The election, which Macron called after his party was battered by the RN in European Parliament elections earlier this month, could leave him to see out the remaining three years of his presidential term in an awkward partnership with a prime minister from an opposition party...

As the United Kingdom looks poised to take a major turn to the left on July 4, France appears to be lurching to the far- right, no doubt to the delight of Le Pen's benefactor, war criminal Vladimir Putin.  Pending results from the second runoff round of voting, a coalition of the center and left may still bar the party of fascist Le Pen from ultimate power, if they work cooperatively to consolidate candidacies.

The ugly

President Joe Biden is expected to discuss the future of his re-election campaign with family at Camp David, Maryland, on Sunday, following a nationally televised debate Thursday that left many fellow Democrats worried about his ability to beat former President Donald Trump in November, according to five people familiar with the matter.

Biden’s trip was planned before Thursday’s debate. He and first lady Jill Biden are scheduled to join their children and grandchildren there late Saturday.  [snip]

“The decision-makers are two people — it’s the president and his wife,” one of the sources familiar with the discussions said, adding: “Anyone who doesn’t understand how deeply personal and familial this decision will be isn’t knowledgeable about the situation.”

This account of a president and his party in crisis just a little more than four months before an election they say will determine the fate of democracy is drawn from interviews with more than a dozen Democratic officials, operatives, aides and donors. All of them spoke on the condition of anonymity in order to describe matters as sensitive as whether a sitting president might give up his re-election bid and how he could be replaced on the ballot.

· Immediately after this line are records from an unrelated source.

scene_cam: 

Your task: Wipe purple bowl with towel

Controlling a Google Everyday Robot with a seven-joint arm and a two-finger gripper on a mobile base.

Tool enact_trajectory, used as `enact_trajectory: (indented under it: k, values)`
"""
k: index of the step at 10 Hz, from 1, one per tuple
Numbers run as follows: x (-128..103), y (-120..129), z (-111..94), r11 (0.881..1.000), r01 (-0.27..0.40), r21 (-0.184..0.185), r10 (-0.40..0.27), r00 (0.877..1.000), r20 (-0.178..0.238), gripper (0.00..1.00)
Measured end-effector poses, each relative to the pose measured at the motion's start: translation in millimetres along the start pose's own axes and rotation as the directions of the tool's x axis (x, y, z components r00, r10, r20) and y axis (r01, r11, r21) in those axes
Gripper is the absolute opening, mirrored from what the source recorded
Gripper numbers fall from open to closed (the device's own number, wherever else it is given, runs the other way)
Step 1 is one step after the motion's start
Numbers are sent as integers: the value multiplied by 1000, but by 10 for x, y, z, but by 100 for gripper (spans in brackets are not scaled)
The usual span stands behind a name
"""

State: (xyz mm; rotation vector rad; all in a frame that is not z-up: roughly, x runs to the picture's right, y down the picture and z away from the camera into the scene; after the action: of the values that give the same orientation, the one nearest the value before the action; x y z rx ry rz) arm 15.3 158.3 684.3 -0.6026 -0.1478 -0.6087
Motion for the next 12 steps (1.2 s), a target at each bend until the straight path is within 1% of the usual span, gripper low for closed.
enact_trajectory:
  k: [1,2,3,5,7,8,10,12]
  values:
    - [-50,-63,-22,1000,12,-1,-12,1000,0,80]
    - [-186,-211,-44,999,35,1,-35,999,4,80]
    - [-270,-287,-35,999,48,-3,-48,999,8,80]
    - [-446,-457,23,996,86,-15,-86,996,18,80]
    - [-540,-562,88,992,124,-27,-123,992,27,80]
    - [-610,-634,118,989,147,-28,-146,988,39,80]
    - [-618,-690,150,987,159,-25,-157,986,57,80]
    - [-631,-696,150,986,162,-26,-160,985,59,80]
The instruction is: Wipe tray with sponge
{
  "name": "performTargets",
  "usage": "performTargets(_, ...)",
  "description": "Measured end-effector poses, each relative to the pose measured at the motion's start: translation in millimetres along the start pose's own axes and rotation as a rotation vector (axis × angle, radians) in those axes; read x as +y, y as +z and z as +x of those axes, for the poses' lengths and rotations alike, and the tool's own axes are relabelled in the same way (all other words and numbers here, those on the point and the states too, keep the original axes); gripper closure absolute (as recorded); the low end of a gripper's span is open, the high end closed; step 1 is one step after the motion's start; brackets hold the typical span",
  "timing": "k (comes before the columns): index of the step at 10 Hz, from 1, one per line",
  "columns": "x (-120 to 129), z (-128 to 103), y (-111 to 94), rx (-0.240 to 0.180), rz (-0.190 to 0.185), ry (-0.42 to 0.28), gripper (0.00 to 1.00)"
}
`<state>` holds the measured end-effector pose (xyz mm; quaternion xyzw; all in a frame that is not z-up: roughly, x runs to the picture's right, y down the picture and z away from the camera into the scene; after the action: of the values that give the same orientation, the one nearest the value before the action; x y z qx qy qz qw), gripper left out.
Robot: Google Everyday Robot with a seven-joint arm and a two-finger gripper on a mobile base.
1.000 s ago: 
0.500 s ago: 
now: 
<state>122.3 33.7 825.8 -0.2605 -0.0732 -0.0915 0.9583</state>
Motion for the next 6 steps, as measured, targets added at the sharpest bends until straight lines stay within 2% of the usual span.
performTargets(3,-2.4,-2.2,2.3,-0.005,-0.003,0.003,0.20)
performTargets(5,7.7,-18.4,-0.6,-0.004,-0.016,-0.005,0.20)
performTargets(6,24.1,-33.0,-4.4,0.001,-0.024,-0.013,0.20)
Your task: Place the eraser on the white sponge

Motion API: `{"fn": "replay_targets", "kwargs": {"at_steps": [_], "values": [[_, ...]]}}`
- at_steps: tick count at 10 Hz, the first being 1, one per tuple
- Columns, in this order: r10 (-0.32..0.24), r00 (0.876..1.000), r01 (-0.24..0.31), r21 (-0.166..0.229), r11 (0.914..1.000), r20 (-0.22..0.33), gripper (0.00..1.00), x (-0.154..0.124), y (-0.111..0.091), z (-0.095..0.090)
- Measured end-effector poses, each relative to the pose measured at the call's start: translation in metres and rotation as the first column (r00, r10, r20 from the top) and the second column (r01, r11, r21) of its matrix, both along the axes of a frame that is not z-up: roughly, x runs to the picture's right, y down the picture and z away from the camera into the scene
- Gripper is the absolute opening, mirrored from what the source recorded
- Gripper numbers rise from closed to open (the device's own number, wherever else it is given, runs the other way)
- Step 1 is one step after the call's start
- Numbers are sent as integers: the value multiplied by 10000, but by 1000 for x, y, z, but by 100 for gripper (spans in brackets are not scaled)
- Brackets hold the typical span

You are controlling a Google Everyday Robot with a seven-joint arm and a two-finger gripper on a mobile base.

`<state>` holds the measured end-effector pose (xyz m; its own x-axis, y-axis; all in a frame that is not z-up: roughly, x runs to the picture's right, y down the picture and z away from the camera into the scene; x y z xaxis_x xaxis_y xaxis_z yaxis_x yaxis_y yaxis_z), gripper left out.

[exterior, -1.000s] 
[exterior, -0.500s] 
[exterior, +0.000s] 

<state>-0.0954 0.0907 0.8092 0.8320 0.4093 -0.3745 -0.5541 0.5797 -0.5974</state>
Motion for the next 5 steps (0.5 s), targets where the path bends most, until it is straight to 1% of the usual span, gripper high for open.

Despite delivering a rousing speech at a rally in North Carolina on Friday that calmed some of his allies, Biden was described by one person familiar with his mood as humiliated, devoid of confidence and painfully aware that the physical images of him at the debate — eyes staring into the distance, mouth agape — will live beyond his presidency, along with a performance that at times was meandering, incoherent and difficult to hear.

“It’s a mess,” this person said...

To coin a phrase, "No shit, Sherlock!"